Canadiens forward Brendan Gallagher scored his ninth goal of the season with less than eight minutes remaining in the second period. He and his teammates were comfortably in the driver’s seat. Even after they allowed the goals from Shore and Spezza, they had an intermission to regroup and 20 minutes to get themselves back into the game.

So you have to wonder how the Canadiens came out of the gate in the third period looking like a downtrodden, discouraged group. They had two power plays in the opening seven minutes of the period and recorded only four shots on net through the first 14. A push came in the 15th minute, another power play was earned, and some glorious chances were missed by Montreal’s secondary scorers.

The Canadiens spent almost all of the final three minutes of the game in their own zone before two of Dallas’ top players, Tyler Seguin and former Canadien Alexander Radulov, combined on an empty-net goal and put them out of their misery.

When Julien was asked how he felt his top line of Alex Galchenyuk, Jonathan Drouin and Max Pacioretty performed, he quipped in French, "Just look at the stat sheet."

They are the guys you look towards to pull you up by the bootstraps when things get hairy, and they combined for a whopping one shot on net, which came off Pacioretty’s stick in the first period. Drouin won two of 10 faceoffs, had zero shot attempts, and unquestionably played his worst game of the season. And Galchenyuk missed the net three times and ended up looking like a ping pong ball trying to figure out which man to cover on the backbreaking goal scored by Spezza.

The rest of the team performed admirably under the circumstances. They played hard—and to the best of their limited ability—with their two best players sidelined by injury.

"Considering the adversity of the situation, we played well enough to win the game 1-0 and one minute of the game cost us the whole thing," said Julien, who argued that Stars captain Jamie Benn should’ve been assessed a penalty for breaking his stick on a crosscheck on Gallagher before Shore found the back of the net to tie the game 1-1.

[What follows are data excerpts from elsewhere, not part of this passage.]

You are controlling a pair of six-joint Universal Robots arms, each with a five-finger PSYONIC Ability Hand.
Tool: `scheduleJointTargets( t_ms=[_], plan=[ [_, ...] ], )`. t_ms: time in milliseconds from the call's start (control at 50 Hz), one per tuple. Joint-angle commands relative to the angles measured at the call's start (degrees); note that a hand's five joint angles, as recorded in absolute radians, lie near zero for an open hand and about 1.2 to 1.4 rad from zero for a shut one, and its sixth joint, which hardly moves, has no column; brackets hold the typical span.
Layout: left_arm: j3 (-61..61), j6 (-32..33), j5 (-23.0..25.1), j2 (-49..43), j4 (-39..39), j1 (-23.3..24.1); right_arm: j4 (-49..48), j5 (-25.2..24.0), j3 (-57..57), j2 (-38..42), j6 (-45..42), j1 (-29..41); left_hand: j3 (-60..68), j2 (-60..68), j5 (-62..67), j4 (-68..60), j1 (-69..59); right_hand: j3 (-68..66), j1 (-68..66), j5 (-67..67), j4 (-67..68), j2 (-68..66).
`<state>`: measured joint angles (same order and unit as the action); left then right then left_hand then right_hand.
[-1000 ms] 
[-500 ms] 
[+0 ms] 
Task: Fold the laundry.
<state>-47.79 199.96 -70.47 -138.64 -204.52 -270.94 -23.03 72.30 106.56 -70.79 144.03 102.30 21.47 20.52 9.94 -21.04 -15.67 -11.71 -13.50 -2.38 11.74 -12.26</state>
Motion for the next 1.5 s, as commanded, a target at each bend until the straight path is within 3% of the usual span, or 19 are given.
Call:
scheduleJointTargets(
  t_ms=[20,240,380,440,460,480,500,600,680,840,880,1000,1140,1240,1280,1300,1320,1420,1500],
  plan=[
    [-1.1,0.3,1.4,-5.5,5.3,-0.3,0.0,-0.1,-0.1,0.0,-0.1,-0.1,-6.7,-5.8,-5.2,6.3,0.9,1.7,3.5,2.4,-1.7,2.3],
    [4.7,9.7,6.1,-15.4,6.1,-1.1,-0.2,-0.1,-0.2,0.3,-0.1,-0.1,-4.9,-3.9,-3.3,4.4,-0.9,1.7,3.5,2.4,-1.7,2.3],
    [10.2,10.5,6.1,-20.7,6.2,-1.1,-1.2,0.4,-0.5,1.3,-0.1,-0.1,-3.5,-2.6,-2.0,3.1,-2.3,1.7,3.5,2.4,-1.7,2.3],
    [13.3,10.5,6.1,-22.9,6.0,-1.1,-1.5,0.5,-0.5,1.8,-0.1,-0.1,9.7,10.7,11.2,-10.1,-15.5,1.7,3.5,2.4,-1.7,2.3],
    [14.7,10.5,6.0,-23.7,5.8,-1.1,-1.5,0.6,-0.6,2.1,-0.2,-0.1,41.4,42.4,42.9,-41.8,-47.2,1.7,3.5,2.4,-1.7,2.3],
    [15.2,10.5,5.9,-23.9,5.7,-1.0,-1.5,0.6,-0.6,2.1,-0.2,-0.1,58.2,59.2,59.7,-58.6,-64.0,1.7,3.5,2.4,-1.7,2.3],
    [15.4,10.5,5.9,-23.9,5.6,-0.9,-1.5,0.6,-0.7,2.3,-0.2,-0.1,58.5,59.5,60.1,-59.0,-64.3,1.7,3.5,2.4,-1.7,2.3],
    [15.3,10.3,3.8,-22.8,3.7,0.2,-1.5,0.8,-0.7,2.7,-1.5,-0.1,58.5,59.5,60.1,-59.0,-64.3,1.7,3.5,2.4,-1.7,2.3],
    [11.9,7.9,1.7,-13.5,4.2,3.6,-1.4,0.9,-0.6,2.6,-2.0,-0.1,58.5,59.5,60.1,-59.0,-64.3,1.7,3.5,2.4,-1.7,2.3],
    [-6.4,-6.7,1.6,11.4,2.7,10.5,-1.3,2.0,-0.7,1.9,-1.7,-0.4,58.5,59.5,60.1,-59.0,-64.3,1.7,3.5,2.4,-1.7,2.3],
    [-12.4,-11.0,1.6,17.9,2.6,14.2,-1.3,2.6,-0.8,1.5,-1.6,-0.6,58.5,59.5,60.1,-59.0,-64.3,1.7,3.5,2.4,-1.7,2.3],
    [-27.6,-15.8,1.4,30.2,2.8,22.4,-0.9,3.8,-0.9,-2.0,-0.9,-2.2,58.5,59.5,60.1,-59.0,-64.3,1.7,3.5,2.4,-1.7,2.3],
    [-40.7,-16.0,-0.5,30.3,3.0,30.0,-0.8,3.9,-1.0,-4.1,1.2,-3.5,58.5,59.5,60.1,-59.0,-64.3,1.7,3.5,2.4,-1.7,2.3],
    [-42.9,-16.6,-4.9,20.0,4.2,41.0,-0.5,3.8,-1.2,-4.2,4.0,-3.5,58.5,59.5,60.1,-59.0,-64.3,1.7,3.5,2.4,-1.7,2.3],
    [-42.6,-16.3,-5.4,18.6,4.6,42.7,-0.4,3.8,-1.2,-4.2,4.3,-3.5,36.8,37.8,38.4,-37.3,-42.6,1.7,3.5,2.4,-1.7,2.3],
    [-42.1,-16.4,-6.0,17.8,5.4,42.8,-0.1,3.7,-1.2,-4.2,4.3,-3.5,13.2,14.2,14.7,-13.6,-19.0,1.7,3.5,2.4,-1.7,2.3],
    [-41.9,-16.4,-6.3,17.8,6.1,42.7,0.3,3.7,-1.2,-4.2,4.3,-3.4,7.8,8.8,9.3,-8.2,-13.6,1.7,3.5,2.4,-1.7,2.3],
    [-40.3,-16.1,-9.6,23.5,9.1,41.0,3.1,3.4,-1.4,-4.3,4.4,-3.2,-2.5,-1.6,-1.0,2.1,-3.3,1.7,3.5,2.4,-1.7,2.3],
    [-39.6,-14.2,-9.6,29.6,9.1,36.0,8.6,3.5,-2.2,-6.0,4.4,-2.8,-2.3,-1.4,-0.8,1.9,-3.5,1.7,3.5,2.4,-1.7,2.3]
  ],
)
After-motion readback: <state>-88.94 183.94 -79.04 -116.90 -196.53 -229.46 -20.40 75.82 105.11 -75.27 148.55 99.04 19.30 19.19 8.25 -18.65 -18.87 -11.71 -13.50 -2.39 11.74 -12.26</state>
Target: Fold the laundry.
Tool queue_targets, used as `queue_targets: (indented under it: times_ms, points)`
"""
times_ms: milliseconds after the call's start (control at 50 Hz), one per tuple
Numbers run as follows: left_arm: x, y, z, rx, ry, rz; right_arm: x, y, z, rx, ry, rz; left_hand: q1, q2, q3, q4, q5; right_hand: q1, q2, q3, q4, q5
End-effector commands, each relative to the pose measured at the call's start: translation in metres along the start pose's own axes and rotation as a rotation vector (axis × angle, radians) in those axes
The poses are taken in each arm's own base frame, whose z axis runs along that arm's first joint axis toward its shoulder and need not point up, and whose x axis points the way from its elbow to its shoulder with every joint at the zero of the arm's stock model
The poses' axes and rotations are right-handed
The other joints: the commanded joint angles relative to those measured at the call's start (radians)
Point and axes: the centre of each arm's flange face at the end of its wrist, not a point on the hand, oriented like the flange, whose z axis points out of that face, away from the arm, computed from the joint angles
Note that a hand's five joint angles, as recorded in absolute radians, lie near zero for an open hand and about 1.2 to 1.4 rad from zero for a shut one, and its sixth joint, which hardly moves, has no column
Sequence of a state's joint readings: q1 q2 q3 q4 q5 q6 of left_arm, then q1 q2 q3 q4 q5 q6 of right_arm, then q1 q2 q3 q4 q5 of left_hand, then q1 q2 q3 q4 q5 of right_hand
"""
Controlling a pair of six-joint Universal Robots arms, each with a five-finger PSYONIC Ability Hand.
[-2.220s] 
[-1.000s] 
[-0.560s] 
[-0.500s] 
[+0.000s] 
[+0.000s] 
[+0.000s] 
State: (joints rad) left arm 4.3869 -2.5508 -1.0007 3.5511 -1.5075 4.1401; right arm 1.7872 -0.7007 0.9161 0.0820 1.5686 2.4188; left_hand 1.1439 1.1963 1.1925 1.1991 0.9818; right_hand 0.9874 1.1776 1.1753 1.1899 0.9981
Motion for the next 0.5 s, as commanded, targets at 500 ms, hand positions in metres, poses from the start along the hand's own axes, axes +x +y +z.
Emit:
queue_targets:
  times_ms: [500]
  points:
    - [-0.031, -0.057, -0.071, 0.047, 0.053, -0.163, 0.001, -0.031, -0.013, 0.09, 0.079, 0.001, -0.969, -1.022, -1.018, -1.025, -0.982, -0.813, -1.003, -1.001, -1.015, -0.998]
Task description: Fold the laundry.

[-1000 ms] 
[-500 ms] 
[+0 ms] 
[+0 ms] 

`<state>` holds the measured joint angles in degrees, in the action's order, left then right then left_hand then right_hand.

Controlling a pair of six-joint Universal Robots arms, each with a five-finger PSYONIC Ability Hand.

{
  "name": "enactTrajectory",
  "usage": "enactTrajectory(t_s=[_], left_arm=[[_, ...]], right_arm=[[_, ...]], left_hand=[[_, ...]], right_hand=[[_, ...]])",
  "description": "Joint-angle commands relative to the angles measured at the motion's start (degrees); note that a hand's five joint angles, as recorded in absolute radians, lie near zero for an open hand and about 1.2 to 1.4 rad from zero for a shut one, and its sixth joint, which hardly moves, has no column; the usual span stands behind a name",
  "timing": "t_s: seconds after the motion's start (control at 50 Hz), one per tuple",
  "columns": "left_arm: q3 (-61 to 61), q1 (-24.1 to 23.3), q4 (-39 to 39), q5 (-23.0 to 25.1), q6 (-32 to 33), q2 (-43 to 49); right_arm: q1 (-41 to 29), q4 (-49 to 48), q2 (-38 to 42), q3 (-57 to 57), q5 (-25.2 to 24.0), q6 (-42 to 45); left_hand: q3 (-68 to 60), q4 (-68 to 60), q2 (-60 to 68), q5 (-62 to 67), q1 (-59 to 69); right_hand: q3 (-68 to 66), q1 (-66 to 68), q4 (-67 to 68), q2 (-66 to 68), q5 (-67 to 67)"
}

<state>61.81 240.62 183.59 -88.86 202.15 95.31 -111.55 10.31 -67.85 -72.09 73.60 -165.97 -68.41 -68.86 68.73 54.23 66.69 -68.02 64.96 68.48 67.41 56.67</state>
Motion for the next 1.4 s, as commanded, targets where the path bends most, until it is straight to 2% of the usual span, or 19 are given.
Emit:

But Julien wasn’t using that as an excuse for why his team managed to fall back into what has to be considered one of the worst habits in the NHL this season.

"When you get scored on, the biggest thing you gotta do is push back," he said. "Right now it’s not happening, so we gotta keep working on that."

And…

"Our best players have to be our best players. It’s as simple as that," Julien added.

We’ll see what they offer in Nashville, against the Predators on Wednesday.